▶ TASK TO COMPLETE
Would you print all of the records below exactly, without skipping any?

Stored data entries:
• • •

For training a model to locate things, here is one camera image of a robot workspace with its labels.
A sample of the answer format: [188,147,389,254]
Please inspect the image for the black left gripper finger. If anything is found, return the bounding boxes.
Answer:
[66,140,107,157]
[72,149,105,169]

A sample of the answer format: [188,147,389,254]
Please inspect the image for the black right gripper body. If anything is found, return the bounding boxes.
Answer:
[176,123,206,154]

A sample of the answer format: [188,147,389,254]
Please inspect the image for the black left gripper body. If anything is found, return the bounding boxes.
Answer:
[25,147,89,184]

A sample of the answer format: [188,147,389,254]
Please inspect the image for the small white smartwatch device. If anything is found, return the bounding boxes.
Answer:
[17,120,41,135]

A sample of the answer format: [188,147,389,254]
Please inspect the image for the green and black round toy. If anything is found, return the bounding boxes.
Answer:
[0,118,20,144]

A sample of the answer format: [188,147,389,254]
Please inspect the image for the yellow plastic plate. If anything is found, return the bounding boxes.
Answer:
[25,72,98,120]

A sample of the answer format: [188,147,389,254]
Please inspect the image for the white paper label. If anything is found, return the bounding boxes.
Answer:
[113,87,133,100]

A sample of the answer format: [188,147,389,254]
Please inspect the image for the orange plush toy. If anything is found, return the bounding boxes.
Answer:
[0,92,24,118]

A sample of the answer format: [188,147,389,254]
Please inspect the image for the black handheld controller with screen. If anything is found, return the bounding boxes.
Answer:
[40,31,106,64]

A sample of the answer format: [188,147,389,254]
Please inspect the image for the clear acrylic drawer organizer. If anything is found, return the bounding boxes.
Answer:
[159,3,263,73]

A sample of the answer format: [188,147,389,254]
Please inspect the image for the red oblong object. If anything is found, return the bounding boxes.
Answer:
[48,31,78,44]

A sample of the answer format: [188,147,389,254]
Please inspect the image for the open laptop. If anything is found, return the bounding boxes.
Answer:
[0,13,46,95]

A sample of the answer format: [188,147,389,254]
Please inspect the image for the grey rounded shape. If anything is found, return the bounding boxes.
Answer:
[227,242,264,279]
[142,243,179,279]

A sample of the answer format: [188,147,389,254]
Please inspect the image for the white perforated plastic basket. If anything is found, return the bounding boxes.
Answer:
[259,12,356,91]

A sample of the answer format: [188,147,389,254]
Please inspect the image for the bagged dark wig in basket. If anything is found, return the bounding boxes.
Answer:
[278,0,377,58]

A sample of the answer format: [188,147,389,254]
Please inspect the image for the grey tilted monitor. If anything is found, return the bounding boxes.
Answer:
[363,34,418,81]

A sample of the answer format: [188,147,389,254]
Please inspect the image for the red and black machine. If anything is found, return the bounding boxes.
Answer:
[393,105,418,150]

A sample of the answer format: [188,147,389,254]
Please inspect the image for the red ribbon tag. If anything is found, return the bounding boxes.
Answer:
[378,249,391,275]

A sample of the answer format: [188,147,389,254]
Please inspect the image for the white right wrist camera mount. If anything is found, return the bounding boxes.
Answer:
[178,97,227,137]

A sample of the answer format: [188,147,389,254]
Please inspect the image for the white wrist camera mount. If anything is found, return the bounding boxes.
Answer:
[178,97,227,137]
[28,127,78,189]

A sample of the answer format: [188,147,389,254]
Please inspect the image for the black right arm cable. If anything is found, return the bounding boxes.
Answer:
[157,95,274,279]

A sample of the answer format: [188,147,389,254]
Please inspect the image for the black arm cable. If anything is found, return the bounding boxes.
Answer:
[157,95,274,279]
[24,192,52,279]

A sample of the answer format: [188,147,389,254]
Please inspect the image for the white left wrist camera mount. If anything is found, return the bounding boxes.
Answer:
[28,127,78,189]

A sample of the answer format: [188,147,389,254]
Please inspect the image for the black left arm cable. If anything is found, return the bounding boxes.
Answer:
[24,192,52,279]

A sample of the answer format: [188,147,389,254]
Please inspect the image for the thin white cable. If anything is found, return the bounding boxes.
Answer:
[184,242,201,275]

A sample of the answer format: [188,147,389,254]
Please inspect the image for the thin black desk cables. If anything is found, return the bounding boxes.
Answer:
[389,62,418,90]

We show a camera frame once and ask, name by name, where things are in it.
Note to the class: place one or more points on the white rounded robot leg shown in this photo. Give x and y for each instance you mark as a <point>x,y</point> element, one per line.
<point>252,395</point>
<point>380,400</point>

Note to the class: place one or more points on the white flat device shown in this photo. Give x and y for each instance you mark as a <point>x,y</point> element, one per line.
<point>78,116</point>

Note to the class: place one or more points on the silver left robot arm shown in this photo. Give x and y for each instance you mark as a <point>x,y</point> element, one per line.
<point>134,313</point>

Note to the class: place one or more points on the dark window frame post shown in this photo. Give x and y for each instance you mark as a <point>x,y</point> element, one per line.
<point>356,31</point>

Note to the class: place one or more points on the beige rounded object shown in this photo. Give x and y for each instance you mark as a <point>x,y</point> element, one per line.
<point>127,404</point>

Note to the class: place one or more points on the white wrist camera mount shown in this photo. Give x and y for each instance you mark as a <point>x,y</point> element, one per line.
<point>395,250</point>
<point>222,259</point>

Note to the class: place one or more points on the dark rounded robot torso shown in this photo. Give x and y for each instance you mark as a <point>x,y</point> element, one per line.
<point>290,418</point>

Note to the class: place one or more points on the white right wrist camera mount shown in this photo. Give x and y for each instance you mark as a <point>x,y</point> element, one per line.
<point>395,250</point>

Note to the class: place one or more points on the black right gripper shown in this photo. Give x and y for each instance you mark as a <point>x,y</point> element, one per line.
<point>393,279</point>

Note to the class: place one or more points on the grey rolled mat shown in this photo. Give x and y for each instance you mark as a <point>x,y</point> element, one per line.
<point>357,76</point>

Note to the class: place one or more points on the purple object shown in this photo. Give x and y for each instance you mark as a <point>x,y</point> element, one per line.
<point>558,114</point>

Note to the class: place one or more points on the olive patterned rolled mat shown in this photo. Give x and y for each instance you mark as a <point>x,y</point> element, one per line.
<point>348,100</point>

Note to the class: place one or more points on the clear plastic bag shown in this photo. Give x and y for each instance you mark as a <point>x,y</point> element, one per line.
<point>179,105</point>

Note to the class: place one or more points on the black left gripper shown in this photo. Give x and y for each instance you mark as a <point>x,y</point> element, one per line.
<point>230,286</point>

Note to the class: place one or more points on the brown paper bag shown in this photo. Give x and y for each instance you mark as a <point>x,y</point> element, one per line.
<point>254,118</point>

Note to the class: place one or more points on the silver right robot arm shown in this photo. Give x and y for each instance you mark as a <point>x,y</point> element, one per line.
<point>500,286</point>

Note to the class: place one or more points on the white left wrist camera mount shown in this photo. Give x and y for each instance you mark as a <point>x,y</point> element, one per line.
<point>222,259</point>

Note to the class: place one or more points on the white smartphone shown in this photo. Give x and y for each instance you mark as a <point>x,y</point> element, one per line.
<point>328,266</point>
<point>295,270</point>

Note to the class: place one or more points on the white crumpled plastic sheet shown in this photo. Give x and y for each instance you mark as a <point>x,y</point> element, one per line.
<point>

• • •

▶ THE ANSWER
For training a model to locate things, here is one camera image of a robot workspace with its labels.
A sample of the answer format: [188,147,389,254]
Please inspect the image for the black left gripper finger. If anything is found, return the bounding boxes.
Answer:
[66,140,107,157]
[72,149,105,169]

A sample of the answer format: [188,147,389,254]
Please inspect the image for the black right gripper body. If anything is found, return the bounding boxes.
Answer:
[176,123,206,154]

A sample of the answer format: [188,147,389,254]
Please inspect the image for the black left gripper body. If anything is found, return the bounding boxes.
Answer:
[25,147,89,184]

A sample of the answer format: [188,147,389,254]
Please inspect the image for the small white smartwatch device. If anything is found, return the bounding boxes.
Answer:
[17,120,41,135]

A sample of the answer format: [188,147,389,254]
Please inspect the image for the green and black round toy. If anything is found, return the bounding boxes.
Answer:
[0,118,20,144]

A sample of the answer format: [188,147,389,254]
Please inspect the image for the yellow plastic plate. If anything is found, return the bounding boxes.
Answer:
[25,72,98,120]

A sample of the answer format: [188,147,389,254]
Please inspect the image for the white paper label. If anything is found, return the bounding boxes.
Answer:
[113,87,133,100]

A sample of the answer format: [188,147,389,254]
Please inspect the image for the orange plush toy. If anything is found, return the bounding boxes.
Answer:
[0,92,24,118]

A sample of the answer format: [188,147,389,254]
Please inspect the image for the black handheld controller with screen. If anything is found, return the bounding boxes.
Answer:
[40,31,106,64]

A sample of the answer format: [188,147,389,254]
Please inspect the image for the clear acrylic drawer organizer. If anything is found, return the bounding boxes.
Answer:
[159,3,263,73]

A sample of the answer format: [188,147,389,254]
Please inspect the image for the red oblong object. If anything is found, return the bounding boxes.
Answer:
[48,31,78,44]

A sample of the answer format: [188,147,389,254]
Please inspect the image for the open laptop. If anything is found, return the bounding boxes.
Answer:
[0,13,46,95]

A sample of the answer format: [188,147,389,254]
Please inspect the image for the grey rounded shape. If anything is found, return the bounding boxes.
Answer:
[227,242,264,279]
[142,243,179,279]

A sample of the answer format: [188,147,389,254]
Please inspect the image for the white perforated plastic basket. If anything is found, return the bounding boxes.
Answer:
[259,12,356,91]

A sample of the answer format: [188,147,389,254]
Please inspect the image for the bagged dark wig in basket. If anything is found, return the bounding boxes.
Answer:
[278,0,377,58]

A sample of the answer format: [188,147,389,254]
Please inspect the image for the grey tilted monitor. If anything is found, return the bounding boxes.
Answer:
[363,34,418,81]

A sample of the answer format: [188,147,389,254]
Please inspect the image for the red and black machine. If anything is found, return the bounding boxes.
Answer:
[393,105,418,150]

A sample of the answer format: [188,147,389,254]
Please inspect the image for the red ribbon tag. If anything is found, return the bounding boxes.
Answer:
[378,249,391,275]

A sample of the answer format: [188,147,389,254]
Please inspect the image for the white right wrist camera mount. If anything is found, return the bounding boxes.
Answer:
[178,97,227,137]

A sample of the answer format: [188,147,389,254]
Please inspect the image for the white wrist camera mount. If anything is found, return the bounding boxes.
Answer:
[178,97,227,137]
[28,127,78,189]

A sample of the answer format: [188,147,389,254]
Please inspect the image for the black right arm cable. If anything is found, return the bounding boxes.
Answer:
[157,95,274,279]

A sample of the answer format: [188,147,389,254]
Please inspect the image for the black arm cable. If anything is found, return the bounding boxes.
Answer:
[157,95,274,279]
[24,192,52,279]

A sample of the answer format: [188,147,389,254]
Please inspect the image for the white left wrist camera mount. If anything is found, return the bounding boxes.
Answer:
[28,127,78,189]

A sample of the answer format: [188,147,389,254]
Please inspect the image for the black left arm cable. If anything is found, return the bounding boxes.
Answer:
[24,192,52,279]

A sample of the answer format: [188,147,389,254]
Please inspect the image for the thin white cable. If anything is found, return the bounding boxes.
Answer:
[184,242,201,275]

A sample of the answer format: [188,147,389,254]
Please inspect the image for the thin black desk cables. If anything is found, return the bounding boxes.
Answer:
[389,62,418,90]

We show a camera frame once and ask, name by name, where things are in it.
Note to the class: place one or more points on the white rounded robot leg shown in this photo. Give x and y for each instance you mark as a <point>x,y</point> element, one per line.
<point>252,395</point>
<point>380,400</point>

Note to the class: place one or more points on the white flat device shown in this photo. Give x and y for each instance you mark as a <point>x,y</point> element, one per line.
<point>78,116</point>

Note to the class: place one or more points on the silver left robot arm shown in this photo. Give x and y for each instance you mark as a <point>x,y</point> element, one per line.
<point>134,313</point>

Note to the class: place one or more points on the dark window frame post shown in this photo. Give x and y for each instance you mark as a <point>x,y</point> element, one per line.
<point>356,31</point>

Note to the class: place one or more points on the beige rounded object shown in this photo. Give x and y for each instance you mark as a <point>x,y</point> element, one per line.
<point>127,404</point>

Note to the class: place one or more points on the white wrist camera mount shown in this photo. Give x and y for each instance you mark as a <point>x,y</point> element, one per line.
<point>395,250</point>
<point>222,259</point>

Note to the class: place one or more points on the dark rounded robot torso shown in this photo. Give x and y for each instance you mark as a <point>x,y</point> element, one per line.
<point>290,418</point>

Note to the class: place one or more points on the white right wrist camera mount shown in this photo. Give x and y for each instance you mark as a <point>x,y</point> element, one per line.
<point>395,250</point>

Note to the class: place one or more points on the black right gripper shown in this photo. Give x and y for each instance you mark as a <point>x,y</point> element, one per line.
<point>393,279</point>

Note to the class: place one or more points on the grey rolled mat shown in this photo. Give x and y for each instance you mark as a <point>x,y</point> element, one per line.
<point>357,76</point>

Note to the class: place one or more points on the purple object shown in this photo. Give x and y for each instance you mark as a <point>x,y</point> element, one per line.
<point>558,114</point>

Note to the class: place one or more points on the olive patterned rolled mat shown in this photo. Give x and y for each instance you mark as a <point>x,y</point> element, one per line.
<point>348,100</point>

Note to the class: place one or more points on the clear plastic bag shown in this photo. Give x and y for each instance you mark as a <point>x,y</point> element, one per line.
<point>179,105</point>

Note to the class: place one or more points on the black left gripper shown in this photo. Give x and y for each instance you mark as a <point>x,y</point> element, one per line.
<point>230,286</point>

Note to the class: place one or more points on the brown paper bag shown in this photo. Give x and y for each instance you mark as a <point>x,y</point> element, one per line.
<point>254,118</point>

Note to the class: place one or more points on the silver right robot arm shown in this photo. Give x and y for each instance you mark as a <point>x,y</point> element, one per line.
<point>500,286</point>

Note to the class: place one or more points on the white left wrist camera mount shown in this photo. Give x and y for each instance you mark as a <point>x,y</point> element, one per line.
<point>222,259</point>

Note to the class: place one or more points on the white smartphone shown in this photo. Give x and y for each instance you mark as a <point>x,y</point> element, one per line.
<point>328,266</point>
<point>295,270</point>

Note to the class: place one or more points on the white crumpled plastic sheet shown in this photo. Give x and y for each instance you mark as a <point>x,y</point> element, one per line.
<point>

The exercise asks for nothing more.